**Brief:** In the records below, find each line with "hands" and copy it.

**Records supplied:**
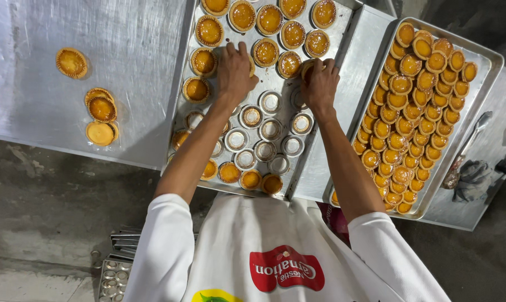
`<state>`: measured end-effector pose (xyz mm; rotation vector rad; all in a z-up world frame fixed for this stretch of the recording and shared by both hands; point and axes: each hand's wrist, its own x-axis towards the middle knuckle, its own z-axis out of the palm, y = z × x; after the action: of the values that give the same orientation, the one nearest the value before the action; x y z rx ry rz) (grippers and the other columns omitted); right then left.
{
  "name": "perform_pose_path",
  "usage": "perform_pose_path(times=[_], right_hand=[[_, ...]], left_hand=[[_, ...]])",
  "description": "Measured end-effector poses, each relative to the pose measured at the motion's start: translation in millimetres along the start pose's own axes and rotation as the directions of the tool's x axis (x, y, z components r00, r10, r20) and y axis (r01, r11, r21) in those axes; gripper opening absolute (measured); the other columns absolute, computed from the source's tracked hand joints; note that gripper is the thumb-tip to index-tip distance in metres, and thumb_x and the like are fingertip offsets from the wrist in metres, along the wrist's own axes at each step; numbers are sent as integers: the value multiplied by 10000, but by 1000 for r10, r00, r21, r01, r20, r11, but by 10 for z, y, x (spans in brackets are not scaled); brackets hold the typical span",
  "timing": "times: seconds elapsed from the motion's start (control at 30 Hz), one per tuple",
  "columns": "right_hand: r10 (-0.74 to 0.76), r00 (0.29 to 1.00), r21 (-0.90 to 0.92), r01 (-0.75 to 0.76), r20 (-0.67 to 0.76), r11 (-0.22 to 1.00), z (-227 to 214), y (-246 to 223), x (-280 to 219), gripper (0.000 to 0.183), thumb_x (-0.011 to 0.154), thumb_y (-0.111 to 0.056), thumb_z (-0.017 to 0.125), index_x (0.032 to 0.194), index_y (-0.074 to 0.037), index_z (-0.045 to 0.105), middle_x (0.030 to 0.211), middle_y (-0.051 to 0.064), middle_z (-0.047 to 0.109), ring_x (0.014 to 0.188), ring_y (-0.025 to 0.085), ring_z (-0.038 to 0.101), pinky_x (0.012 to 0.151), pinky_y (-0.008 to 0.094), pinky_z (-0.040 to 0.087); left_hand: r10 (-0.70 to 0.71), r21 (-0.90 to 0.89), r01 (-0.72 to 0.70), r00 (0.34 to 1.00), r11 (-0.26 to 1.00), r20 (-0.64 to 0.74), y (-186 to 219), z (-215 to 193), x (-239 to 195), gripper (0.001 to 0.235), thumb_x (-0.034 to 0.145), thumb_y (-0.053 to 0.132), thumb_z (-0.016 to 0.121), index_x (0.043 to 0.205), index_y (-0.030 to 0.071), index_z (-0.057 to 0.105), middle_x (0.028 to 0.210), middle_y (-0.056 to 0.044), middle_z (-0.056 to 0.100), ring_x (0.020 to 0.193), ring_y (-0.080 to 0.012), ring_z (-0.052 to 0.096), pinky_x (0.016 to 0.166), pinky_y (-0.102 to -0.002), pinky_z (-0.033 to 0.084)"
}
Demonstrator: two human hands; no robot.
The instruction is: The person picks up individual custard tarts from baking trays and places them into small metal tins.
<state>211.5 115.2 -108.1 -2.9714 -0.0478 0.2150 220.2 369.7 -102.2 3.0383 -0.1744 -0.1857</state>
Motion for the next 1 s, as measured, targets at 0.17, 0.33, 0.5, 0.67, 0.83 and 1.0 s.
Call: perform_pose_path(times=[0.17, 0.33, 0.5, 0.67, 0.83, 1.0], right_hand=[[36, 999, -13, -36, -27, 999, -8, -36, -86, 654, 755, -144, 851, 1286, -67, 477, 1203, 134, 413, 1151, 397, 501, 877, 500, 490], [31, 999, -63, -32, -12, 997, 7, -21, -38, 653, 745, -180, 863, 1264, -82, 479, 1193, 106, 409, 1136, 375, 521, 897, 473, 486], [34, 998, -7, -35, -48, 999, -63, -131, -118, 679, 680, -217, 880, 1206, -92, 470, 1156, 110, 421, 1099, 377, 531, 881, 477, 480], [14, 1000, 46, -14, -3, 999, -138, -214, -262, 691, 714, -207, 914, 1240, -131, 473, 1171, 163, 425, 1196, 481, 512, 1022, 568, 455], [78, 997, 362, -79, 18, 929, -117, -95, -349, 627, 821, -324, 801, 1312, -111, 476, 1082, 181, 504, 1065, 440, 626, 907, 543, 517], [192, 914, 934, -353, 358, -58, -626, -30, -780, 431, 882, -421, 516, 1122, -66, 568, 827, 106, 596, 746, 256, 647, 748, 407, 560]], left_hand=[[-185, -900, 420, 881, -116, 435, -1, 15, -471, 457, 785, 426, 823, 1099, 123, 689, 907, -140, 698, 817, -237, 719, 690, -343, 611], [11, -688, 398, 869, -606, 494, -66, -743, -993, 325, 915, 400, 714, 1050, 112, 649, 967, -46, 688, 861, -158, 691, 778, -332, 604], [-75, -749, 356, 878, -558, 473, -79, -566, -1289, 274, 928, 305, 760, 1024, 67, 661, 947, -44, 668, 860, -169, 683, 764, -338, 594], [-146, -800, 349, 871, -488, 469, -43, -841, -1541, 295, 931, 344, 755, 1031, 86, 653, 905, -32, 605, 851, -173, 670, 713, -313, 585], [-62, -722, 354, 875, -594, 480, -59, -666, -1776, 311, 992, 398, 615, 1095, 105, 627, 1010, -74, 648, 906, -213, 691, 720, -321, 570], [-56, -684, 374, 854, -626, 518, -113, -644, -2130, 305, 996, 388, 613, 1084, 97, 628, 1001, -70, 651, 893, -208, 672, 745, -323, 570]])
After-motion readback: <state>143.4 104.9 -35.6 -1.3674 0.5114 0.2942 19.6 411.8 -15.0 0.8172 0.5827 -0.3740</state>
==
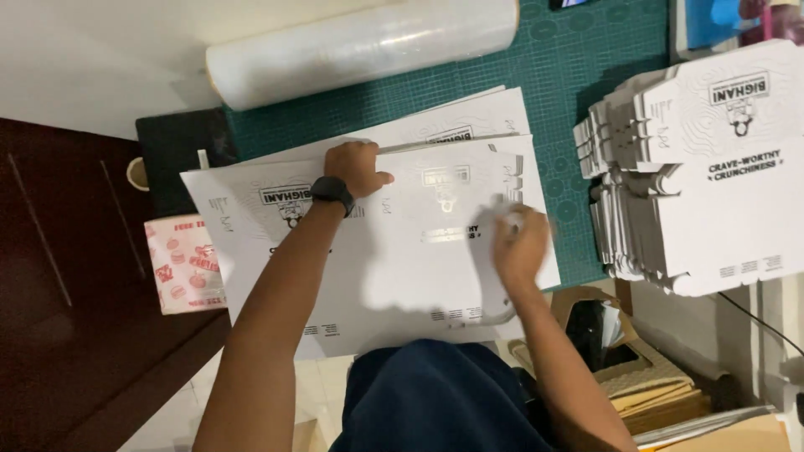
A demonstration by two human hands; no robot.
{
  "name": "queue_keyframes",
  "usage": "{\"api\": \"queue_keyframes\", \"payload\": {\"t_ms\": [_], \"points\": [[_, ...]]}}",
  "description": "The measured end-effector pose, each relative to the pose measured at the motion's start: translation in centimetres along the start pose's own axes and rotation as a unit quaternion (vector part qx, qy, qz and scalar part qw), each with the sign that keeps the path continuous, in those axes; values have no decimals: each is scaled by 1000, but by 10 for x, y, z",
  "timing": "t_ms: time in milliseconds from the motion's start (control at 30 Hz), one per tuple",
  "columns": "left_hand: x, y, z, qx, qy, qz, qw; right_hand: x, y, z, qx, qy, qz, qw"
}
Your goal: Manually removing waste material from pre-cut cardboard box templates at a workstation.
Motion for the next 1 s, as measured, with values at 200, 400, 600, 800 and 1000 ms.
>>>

**Response to this exercise:**
`<state>`: measured end-effector pose (xyz mm; rotation vector rad; all in a z-up world frame fixed for this stretch of the recording and shared by both hands; point and axes: each hand's wrist, its own x-axis towards the middle knuckle, its own z-axis out of the palm, y = z × x; after the action: of the values that give the same orientation, the one nearest the value before the action; x y z rx ry rz) (grippers and the other columns omitted); right then left.
Demonstrator: two human hands; no robot.
A demonstration by two human hands; no robot.

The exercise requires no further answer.